Your assignment:
The reply should consist of every entry, repeated exactly.

Stored data entries:
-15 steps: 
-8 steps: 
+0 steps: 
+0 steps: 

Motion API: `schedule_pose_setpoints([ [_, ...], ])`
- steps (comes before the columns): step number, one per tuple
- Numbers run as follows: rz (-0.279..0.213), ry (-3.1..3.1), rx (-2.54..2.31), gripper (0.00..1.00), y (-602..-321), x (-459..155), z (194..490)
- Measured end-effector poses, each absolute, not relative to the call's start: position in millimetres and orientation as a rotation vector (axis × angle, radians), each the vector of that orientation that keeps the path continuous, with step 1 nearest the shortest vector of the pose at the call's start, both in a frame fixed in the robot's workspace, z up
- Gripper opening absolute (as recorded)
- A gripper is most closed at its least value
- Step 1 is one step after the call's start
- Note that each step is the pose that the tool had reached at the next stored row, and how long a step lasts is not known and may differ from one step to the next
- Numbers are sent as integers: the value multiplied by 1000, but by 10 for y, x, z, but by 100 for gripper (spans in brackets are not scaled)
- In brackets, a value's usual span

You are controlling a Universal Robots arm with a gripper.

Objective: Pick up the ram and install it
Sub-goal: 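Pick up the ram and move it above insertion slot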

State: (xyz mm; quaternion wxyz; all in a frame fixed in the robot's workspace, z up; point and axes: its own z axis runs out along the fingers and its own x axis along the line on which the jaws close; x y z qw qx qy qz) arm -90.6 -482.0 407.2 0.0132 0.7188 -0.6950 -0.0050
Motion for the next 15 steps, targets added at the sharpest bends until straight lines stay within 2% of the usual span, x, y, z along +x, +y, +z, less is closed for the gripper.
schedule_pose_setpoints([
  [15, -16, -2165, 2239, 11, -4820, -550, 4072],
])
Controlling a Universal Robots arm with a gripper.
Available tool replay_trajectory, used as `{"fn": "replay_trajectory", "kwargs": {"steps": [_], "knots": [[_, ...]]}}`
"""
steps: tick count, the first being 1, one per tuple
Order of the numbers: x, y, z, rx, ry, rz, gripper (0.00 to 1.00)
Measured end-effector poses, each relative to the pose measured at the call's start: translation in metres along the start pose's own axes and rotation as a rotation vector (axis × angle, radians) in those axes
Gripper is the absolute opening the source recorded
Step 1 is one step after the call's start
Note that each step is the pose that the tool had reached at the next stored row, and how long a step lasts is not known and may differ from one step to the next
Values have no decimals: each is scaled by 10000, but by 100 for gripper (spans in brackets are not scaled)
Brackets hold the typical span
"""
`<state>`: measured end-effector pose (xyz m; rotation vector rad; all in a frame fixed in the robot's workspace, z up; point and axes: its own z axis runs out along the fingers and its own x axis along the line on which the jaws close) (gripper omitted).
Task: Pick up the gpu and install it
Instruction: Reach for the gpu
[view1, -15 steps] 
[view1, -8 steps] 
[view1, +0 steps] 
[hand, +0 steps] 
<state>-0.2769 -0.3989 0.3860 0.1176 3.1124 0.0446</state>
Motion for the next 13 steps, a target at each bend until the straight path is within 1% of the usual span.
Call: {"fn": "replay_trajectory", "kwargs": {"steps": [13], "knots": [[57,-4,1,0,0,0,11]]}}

Response:
-15 steps: 
-8 steps: 
+0 steps: 
+0 steps: 

Motion API: `schedule_pose_setpoints([ [_, ...], ])`
- steps (comes before the columns): step number, one per tuple
- Numbers run as follows: rz (-0.279..0.213), ry (-3.1..3.1), rx (-2.54..2.31), gripper (0.00..1.00), y (-602..-321), x (-459..155), z (194..490)
- Measured end-effector poses, each absolute, not relative to the call's start: position in millimetres and orientation as a rotation vector (axis × angle, radians), each the vector of that orientation that keeps the path continuous, with step 1 nearest the shortest vector of the pose at the call's start, both in a frame fixed in the robot's workspace, z up
- Gripper opening absolute (as recorded)
- A gripper is most closed at its least value
- Step 1 is one step after the call's start
- Note that each step is the pose that the tool had reached at the next stored row, and how long a step lasts is not known and may differ from one step to the next
- Numbers are sent as integers: the value multiplied by 1000, but by 10 for y, x, z, but by 100 for gripper (spans in brackets are not scaled)
- In brackets, a value's usual span

You are controlling a Universal Robots arm with a gripper.

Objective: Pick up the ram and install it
Sub-goal: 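Pick up the ram and move it above insertion slot
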
State: (xyz mm; quaternion wxyz; all in a frame fixed in the robot's workspace, z up; point and axes: its own z axis runs out along the fingers and its own x axis along the line on which the jaws close; x y z qw qx qy qz) arm -90.6 -482.0 407.2 0.0132 0.7188 -0.6950 -0.0050
Motion for the next 15 steps, targets added at the sharpest bends until straight lines stay within 2% of the usual span, x, y, z along +x, +y, +z, less is closed for the gripper.
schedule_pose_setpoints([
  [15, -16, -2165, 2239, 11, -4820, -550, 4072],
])
Controlling a Universal Robots arm with a gripper.
Available tool replay_trajectory, used as `{"fn": "replay_trajectory", "kwargs": {"steps": [_], "knots": [[_, ...]]}}`
"""
steps: tick count, the first being 1, one per tuple
Order of the numbers: x, y, z, rx, ry, rz, gripper (0.00 to 1.00)
Measured end-effector poses, each relative to the pose measured at the call's start: translation in metres along the start pose's own axes and rotation as a rotation vector (axis × angle, radians) in those axes
Gripper is the absolute opening the source recorded
Step 1 is one step after the call's start
Note that each step is the pose that the tool had reached at the next stored row, and how long a step lasts is not known and may differ from one step to the next
Values have no decimals: each is scaled by 10000, but by 100 for gripper (spans in brackets are not scaled)
Brackets hold the typical span
"""
`<state>`: measured end-effector pose (xyz m; rotation vector rad; all in a frame fixed in the robot's workspace, z up; point and axes: its own z axis runs out along the fingers and its own x axis along the line on which the jaws close) (gripper omitted).
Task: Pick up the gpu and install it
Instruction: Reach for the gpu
[view1, -15 steps] 
[view1, -8 steps] 
[view1, +0 steps] 
[hand, +0 steps] 
<state>-0.2769 -0.3989 0.3860 0.1176 3.1124 0.0446</state>
Motion for the next 13 steps, a target at each bend until the straight path is within 1% of the usual span.
Call: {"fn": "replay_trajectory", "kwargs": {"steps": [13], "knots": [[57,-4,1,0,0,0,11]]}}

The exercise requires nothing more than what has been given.